Since mailing notification letters last October to landowners around Nunn, 25 miles east of Fort Collins, Powertech officials have dodged meeting invites from concerned citizens who have formed Coloradoans Against Resource Destruction (CARD) and launched nunnglow.com. Now, the company’s community event has drawn 300 people with plenty of questions for the various officials, consultants and PR flaks, all dressed in powder blue shirts, stationed around the hall. Most of the attendees don’t feel like they’re getting answers.
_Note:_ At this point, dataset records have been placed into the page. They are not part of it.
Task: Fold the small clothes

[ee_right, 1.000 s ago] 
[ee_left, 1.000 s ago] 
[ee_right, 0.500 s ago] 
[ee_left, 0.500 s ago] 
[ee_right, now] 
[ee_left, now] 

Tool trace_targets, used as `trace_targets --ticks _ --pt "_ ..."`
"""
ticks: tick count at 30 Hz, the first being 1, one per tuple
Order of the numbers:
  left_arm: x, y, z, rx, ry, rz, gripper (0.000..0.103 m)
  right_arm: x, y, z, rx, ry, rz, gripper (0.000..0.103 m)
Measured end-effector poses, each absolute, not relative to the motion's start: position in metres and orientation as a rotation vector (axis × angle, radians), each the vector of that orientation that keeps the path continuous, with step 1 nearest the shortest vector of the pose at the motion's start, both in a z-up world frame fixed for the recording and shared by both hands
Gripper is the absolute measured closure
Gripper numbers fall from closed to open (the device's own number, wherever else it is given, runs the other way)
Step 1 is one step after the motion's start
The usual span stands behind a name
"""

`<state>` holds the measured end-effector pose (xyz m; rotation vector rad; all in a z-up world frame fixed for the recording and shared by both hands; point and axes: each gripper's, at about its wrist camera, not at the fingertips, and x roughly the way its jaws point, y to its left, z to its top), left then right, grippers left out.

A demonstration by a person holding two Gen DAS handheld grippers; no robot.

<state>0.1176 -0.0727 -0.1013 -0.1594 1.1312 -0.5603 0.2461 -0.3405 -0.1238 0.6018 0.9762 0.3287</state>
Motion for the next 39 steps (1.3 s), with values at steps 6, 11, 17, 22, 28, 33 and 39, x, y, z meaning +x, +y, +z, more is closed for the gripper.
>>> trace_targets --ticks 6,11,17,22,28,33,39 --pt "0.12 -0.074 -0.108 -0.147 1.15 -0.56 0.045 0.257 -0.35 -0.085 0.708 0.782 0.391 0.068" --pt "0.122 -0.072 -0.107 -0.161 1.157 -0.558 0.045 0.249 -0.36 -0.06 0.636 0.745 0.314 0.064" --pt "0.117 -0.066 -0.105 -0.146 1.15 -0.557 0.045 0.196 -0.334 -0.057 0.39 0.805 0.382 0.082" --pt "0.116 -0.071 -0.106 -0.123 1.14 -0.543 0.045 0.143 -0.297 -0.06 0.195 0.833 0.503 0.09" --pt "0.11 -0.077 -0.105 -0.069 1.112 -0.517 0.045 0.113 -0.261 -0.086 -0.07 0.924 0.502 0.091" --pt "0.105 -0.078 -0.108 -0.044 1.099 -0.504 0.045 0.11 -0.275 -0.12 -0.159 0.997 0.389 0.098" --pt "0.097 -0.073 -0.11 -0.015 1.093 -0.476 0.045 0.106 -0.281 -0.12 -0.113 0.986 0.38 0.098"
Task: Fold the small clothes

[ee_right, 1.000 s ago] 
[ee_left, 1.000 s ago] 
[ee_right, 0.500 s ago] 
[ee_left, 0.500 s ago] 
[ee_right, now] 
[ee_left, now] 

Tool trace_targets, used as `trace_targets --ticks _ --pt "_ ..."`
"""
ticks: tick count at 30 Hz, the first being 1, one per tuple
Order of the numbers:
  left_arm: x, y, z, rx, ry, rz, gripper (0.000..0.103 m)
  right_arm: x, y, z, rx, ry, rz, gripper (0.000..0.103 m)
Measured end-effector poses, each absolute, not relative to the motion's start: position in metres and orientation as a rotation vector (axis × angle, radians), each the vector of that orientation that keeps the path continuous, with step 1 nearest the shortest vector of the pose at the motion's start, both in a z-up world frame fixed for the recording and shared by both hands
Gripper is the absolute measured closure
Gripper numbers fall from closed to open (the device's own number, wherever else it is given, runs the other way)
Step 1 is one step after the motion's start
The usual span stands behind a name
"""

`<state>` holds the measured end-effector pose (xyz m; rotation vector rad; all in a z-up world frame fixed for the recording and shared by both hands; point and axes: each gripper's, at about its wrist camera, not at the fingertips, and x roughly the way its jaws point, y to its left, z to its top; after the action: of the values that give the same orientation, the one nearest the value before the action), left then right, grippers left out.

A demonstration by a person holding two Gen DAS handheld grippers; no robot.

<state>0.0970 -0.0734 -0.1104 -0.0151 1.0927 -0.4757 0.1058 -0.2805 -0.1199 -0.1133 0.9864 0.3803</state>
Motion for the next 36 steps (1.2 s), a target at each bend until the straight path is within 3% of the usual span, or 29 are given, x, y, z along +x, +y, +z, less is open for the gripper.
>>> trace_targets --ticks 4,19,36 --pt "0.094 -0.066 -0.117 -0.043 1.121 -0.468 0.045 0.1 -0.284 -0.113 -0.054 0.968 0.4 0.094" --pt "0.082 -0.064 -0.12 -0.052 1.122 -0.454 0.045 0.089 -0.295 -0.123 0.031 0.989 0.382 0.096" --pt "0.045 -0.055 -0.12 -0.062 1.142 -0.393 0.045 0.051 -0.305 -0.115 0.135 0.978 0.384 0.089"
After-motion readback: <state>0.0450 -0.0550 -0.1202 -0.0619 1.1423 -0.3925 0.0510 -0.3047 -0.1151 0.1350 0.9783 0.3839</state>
“I’ve gone to all of these [tables], and all I’ve heard is crap,” says Shelly Kuhne, whose family lives on 75 acres along Weld County Road 100, smack in the middle of the planned “in-situ” leaching project, where Powertech wants to pump a baking-soda solution into the underlying sandstone to reach uranium pockets.

Those same formations also hold the groundwater that dozens of families tap for wells, and lots of these landowners seem unconvinced that the mining operation won’t contaminate their water. Case studies on in-situ mining support their worries.

“If they could tell me the water would be better than it is now, I’d be on this like flies on cow poop,” says Christy Staab, of the Eternal Hope Equestrian Centre in Nunn. “But no one could tell me.”

Christy eventually joins the mob in the center of the hall, surrounding Powertech CEO Dick Clement. His responses, however, fail to sway opposition, even after he tells Kuhne that, “It would not bother me to have [uranium mining] next to my house.”

“Get in here,” Kuhne tells Eat the Week, as we stand outside the circle of people. “You need to hear this bullshit.”